25) Filling (Filled):
Indicates the process of loading the drug into the lipid nanoparticles during formulation preparation. The filling process is pivotal for ensuring effective encapsulation and optimal release profiles of the drug to achieve desired therapeutic effects.
26) Divya:
One of the co-authors of the study, contributing to the research on solid lipid nanoparticles. The inclusion of names signifies the collaborative effort in scientific research, where multiple individuals contribute their expertise towards a common goal.
27) Field:
Refers to the discipline of pharmacy and pharmaceutical sciences explored in the study. The term encompasses various aspects of drug formulation, delivery, and evaluation, aligning with advancements in the pharmaceutical industry aimed at improving therapeutic interventions.
28) Fever:
A common symptom that may be treated with NSAIDs like Naproxen. Its mention highlights the broader applicability of the drug beyond arthritis, showcasing its role in managing pain and inflammation associated with various medical conditions.
29) Gold (Golden):
In the context of this study, gold may refer to the coating used in electron scanning microscopy, which enhances imaging of the solid lipid nanoparticles.

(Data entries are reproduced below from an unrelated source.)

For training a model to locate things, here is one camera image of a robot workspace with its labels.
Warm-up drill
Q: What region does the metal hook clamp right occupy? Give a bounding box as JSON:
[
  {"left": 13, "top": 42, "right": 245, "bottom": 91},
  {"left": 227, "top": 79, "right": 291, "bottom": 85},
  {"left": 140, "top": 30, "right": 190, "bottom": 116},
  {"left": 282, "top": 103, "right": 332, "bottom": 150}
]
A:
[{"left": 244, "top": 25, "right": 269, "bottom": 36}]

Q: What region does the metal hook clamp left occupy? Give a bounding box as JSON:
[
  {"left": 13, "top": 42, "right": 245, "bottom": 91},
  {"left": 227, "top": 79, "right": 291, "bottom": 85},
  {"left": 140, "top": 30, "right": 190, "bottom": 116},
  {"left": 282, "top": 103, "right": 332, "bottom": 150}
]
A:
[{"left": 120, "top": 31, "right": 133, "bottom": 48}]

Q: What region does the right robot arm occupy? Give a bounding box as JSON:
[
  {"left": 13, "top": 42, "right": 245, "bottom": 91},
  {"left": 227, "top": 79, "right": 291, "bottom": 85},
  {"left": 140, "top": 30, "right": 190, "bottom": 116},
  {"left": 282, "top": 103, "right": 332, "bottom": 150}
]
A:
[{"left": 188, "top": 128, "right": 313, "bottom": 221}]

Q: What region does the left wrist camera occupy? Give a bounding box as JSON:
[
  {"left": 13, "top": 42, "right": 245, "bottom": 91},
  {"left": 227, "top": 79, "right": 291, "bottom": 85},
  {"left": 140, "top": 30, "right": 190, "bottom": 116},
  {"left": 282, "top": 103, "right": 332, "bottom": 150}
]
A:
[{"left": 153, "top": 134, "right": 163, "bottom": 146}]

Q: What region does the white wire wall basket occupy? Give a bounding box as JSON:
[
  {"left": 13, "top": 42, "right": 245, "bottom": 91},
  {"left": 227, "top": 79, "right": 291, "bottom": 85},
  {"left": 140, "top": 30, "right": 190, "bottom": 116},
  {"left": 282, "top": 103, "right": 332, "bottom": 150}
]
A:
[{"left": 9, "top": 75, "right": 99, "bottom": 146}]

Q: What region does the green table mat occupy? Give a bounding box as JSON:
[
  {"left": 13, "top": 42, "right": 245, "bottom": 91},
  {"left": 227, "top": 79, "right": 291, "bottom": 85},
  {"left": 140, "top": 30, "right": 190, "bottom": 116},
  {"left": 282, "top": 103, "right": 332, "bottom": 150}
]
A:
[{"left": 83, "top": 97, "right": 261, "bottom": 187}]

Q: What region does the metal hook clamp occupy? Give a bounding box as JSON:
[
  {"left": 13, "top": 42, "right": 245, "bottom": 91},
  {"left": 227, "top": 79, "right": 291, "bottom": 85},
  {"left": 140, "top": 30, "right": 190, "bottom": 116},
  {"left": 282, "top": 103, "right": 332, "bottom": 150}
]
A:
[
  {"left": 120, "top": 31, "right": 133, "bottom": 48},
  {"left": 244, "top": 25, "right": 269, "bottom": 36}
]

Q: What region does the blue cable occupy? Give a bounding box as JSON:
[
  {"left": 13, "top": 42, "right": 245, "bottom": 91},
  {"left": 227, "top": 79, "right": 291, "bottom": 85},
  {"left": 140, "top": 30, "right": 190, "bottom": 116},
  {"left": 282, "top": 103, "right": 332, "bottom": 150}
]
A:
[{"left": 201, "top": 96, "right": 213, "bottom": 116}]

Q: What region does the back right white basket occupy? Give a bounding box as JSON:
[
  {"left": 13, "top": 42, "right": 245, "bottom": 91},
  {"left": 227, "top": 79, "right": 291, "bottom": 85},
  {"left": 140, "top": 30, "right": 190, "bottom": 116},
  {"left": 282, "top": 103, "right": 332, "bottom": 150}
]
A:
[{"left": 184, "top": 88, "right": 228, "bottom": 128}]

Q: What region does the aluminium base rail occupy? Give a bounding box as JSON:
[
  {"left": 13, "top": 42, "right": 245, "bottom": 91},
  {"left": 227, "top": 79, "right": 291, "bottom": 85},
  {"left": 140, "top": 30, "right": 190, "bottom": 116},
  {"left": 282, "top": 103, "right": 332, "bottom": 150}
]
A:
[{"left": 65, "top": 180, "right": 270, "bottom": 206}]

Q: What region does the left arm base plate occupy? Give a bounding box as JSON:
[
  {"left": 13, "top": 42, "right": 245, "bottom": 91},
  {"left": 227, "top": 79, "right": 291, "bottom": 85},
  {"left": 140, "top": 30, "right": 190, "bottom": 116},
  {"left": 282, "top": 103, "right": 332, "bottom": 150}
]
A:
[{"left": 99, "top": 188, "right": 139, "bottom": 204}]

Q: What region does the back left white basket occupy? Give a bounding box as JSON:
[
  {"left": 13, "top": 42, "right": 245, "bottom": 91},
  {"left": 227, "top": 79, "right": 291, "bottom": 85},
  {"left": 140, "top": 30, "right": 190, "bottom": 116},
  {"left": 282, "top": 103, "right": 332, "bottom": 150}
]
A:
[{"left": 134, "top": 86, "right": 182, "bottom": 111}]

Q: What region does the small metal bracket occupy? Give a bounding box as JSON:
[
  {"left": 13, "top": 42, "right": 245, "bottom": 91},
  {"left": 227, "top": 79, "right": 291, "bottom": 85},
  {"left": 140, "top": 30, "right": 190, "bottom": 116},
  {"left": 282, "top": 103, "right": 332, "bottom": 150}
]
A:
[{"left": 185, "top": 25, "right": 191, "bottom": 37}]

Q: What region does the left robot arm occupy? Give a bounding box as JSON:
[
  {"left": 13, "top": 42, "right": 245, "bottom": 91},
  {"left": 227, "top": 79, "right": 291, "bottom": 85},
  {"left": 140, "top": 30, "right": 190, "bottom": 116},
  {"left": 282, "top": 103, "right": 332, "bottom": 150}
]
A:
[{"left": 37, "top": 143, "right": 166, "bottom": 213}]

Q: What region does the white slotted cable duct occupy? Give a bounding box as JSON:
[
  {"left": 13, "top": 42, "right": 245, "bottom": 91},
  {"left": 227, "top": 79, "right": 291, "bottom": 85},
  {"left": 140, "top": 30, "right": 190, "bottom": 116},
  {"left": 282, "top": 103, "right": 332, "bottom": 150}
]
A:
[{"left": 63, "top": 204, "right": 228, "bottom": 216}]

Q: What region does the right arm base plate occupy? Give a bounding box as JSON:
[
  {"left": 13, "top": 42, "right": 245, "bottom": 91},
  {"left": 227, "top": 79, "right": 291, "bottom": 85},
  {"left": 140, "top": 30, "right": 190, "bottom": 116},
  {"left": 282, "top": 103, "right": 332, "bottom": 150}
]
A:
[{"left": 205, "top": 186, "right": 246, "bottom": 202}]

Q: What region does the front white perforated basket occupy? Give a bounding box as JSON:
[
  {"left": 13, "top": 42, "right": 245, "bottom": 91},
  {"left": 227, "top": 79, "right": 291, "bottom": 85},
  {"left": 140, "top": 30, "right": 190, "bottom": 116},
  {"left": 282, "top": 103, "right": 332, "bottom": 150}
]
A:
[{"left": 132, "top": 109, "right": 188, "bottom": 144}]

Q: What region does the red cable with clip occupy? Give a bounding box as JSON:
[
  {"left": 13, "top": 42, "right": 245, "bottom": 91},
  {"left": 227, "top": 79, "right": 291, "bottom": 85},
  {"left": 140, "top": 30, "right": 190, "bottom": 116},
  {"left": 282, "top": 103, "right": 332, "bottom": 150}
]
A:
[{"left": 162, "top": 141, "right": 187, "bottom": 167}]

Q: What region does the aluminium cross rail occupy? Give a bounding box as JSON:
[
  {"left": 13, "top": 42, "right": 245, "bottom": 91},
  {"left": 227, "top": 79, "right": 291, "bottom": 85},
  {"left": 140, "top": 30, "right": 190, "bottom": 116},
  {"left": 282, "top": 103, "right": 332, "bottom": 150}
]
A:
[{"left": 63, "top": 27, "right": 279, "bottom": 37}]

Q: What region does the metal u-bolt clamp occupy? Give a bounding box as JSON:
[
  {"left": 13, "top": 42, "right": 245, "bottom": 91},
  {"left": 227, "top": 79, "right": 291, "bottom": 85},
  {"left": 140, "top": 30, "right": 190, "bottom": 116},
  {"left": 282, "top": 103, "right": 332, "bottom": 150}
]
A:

This mention underscores the importance of visualization techniques in analyzing the structural characteristics of the developed formulations.
Other Science Concepts:
Discover the significance of concepts within the article: ‘Formulation and evaluation of solid lipid nanoparticles of naproxen’. Further sources in the context of Science might help you critically compare this page with similair documents:
Rheumatoid arthritis, Osteoarthritis, Tween 80, Arthritis, Zeta potential, Percentage yield, Solid lipid nanoparticle.